> INSTRUCTIONS TO FOLLOW
Tell how many lines in the data below contain "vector", using one number as the whole reply.

(DATASET RECORDS Opens)

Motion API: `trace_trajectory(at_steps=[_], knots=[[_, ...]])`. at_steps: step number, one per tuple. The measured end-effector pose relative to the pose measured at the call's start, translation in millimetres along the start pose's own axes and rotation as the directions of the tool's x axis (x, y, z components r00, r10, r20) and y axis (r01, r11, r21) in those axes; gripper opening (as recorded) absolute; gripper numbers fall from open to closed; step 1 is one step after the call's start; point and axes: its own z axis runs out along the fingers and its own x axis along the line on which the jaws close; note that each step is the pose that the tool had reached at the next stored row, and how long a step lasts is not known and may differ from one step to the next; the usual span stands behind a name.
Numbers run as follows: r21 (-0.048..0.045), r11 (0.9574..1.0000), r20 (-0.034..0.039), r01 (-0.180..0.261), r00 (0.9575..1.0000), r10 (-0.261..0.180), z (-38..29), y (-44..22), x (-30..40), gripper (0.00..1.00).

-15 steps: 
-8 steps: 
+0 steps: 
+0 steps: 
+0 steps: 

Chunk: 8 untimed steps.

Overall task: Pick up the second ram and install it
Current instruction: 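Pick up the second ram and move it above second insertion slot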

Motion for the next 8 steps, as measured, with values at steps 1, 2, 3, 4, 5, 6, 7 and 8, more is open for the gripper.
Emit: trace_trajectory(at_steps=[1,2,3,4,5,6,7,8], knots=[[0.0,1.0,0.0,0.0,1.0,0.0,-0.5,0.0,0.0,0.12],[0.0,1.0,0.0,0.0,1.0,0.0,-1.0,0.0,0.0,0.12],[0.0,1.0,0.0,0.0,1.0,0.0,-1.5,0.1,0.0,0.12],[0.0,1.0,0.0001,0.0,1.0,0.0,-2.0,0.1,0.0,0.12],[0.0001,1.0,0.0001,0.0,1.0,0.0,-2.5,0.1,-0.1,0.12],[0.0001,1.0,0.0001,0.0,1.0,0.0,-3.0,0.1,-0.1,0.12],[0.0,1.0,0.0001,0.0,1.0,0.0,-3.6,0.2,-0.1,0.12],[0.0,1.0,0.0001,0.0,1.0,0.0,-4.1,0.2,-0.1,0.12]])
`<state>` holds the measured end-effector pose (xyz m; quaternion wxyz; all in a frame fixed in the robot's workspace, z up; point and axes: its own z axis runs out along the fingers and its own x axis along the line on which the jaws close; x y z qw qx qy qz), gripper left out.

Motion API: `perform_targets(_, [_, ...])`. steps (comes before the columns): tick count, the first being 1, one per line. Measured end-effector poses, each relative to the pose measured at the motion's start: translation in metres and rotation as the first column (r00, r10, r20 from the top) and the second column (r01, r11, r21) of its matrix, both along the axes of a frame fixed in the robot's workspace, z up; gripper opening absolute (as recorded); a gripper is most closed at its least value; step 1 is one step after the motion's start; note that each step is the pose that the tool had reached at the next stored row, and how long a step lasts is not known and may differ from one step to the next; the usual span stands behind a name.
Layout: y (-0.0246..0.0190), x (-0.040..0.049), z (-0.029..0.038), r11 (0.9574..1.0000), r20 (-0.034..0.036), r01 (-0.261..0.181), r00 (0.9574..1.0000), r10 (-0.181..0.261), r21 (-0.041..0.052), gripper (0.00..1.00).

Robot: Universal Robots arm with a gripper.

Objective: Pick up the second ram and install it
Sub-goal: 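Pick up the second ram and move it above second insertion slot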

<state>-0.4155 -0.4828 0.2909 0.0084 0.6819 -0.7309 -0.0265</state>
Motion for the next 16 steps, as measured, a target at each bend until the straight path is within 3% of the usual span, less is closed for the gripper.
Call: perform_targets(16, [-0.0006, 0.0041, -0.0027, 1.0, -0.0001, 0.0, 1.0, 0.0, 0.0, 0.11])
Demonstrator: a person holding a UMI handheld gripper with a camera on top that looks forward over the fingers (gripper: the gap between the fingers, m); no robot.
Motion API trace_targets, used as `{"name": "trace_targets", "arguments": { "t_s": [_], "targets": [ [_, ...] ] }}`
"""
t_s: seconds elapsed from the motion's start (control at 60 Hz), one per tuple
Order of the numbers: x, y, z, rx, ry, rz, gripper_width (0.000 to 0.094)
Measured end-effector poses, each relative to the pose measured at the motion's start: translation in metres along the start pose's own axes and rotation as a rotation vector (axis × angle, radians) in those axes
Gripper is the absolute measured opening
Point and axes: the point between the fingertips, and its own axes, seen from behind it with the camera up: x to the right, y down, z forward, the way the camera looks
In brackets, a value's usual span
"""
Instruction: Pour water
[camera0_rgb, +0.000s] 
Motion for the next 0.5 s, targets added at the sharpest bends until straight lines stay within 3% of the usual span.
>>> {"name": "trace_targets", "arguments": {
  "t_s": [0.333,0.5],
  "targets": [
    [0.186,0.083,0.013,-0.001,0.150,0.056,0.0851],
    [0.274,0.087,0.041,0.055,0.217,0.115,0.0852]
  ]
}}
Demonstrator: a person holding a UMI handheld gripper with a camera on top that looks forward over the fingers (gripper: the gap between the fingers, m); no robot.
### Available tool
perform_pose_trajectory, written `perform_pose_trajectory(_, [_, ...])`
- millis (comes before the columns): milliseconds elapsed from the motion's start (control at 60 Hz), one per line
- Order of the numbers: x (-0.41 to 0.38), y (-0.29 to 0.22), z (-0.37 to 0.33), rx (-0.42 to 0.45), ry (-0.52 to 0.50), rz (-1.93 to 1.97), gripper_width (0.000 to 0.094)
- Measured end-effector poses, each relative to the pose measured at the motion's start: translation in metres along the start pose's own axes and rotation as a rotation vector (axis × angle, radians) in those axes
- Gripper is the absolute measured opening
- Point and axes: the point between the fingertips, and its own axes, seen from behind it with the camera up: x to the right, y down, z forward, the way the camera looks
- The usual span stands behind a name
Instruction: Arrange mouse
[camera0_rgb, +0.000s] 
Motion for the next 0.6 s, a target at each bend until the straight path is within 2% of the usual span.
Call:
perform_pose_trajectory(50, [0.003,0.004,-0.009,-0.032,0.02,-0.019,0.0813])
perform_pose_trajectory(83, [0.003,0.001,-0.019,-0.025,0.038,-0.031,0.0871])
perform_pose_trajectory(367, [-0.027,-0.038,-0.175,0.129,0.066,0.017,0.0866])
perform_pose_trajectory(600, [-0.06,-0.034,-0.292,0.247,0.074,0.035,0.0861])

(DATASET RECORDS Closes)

> TASK ANSWER
2